CryptoMania

Chengxi Li
SFU Professional Computer Science
16 min readApr 14, 2019

--

Real-time Cryptocurrency Prediction and Analysis Platform

Chengxi Li, Haopeng Wang, Michael Yang, Hao Zheng

MSc. in Computing Science, Big Data

Simon Fraser University

1 Motivation

After the revolutionary introduction of the world first decentralized cryptocurrency, bitcoin in 2009, the popularity have grown rather slowly due to its unconventional idea of ‘proof-of-work’ and complex nature of blockchain technology.

However, only after a few years of hibernation, cryptocurrency and blockchain has become the buzzwords in the new world financial market. There are so many investors out there looking for coin information and investment guides to help them make a profit in this financial blue ocean.

By discovering this demand, we are trying to build a one-stop web application for cryptocurrency enthusiasts. However, none of the existing cryptocurrency website is capable of actually giving investment suggestion and price predictions. So in this project, we aimed to break this limitation by two steps.

Firstly, we decided to build a website with comprehensive trading and social information about cryptocurrency market making sure that our users are fully aware of the current trend or any potential investment opportunity.

Secondly, we will provide the users with real time coin returns’ prediction by empowering our website with a deep learning model so that the users can use this prediction as a guide to help them making smarter investment decisions.

2 Problem Statement

2.1 Goals

Our primary goal is to build a Realtime bitcoin price prediction streaming system that can process the second-level price related data and predict the price in the next second. During the project, we wish to answer the following questions:

What are the factors that have the biggest impact on cryptocurrency price ?

In this report, we used visualization tools such as seaborn and matplotlib to help us visualizing the various analysis we employed to our data. For example, we used statistical methods such as correlation, time-series analysis and etc to find out the features that are likely to affect the price of cryptocurrency. We also conduct sentiment analysis on cryptocurrency-related news to generate numerical features, and get social data through API such as twitter page behaviors, reddit comments, number of market and analysis views, and etc, to see if such features would affect the price of cryptocurrencies.

What would be the price of cryptocurrency in next minute/hour/day ?

Based on historical minute data, sentiment data and other related features mentioned above, we build a pipeline to predict the minute-level prices of cryptocurrencies in real time. We use a three-layer bidirectional LSTM model for price prediction.

Can we visualize the cryptocurrency ecosystem through a one-stop web frontend ?

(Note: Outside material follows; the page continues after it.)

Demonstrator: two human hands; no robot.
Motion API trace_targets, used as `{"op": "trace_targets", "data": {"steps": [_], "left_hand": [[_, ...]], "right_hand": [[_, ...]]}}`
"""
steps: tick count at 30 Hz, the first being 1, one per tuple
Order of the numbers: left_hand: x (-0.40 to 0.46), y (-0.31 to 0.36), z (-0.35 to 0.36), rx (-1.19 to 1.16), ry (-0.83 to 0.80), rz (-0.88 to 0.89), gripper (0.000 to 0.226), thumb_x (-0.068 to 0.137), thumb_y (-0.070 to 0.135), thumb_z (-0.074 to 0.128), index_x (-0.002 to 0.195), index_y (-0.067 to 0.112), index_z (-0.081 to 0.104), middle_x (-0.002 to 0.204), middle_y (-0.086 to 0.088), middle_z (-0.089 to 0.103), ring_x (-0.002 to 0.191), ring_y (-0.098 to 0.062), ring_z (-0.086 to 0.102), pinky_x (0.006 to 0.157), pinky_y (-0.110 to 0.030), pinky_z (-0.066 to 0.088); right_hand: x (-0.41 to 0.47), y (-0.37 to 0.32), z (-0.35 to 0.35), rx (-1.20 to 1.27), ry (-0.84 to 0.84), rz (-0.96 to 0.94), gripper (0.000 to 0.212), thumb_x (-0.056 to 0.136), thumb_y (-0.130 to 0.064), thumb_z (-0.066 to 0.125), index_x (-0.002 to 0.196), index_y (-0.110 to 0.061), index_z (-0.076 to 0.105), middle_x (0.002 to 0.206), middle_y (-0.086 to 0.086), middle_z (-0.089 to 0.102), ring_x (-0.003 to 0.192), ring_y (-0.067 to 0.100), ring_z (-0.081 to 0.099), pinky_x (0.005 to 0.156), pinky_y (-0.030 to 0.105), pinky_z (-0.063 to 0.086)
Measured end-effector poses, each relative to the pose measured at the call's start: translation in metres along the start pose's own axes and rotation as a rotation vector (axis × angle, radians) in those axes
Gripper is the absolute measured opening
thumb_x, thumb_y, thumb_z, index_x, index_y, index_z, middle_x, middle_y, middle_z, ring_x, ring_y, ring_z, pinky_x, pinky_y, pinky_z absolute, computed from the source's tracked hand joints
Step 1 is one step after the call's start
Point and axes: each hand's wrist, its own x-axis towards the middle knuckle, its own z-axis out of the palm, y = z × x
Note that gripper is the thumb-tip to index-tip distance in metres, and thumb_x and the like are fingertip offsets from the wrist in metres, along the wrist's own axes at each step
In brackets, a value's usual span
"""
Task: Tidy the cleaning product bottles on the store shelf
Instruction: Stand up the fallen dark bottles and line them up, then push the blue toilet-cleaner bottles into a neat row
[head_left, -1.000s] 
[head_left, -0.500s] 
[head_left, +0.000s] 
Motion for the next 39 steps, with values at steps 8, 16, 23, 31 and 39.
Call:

We build a one-stop web frontend to visualize and analyze the openly available cryptocurrency data, and draw some informative and dynamically updated graphs to present useful information for cryptocurrency enthusiasts. Our web application is able to provide dynamic prediction result to guide investors with their decisions.

2.2 Challenges

The first challenge we encountered in this project is the lack of readily available free data sources. At the initial stage, we found some great APIs provided by renowned institutions and companies (such as Psychsignal, Sentdex, Reuters) that can provide precise and well-formed sentiment scores regarding cryptocurrency-related tweets, news, reddit comments and analysis reports. However, all of these APIs are either restricted to be run on specific kernels or charged at a very high price. We had to give up such data and use other more accessible alternatives.

Another big challenge we have encountered is that we need to find an appropriate way to integrate price data, news data and social data together. For example, for each hour-level price, there might be dozens of news happened in the past several hours. We first need to find an optimal time interval to integrate such news, and also find an appropriate method to transform such news into numerical features.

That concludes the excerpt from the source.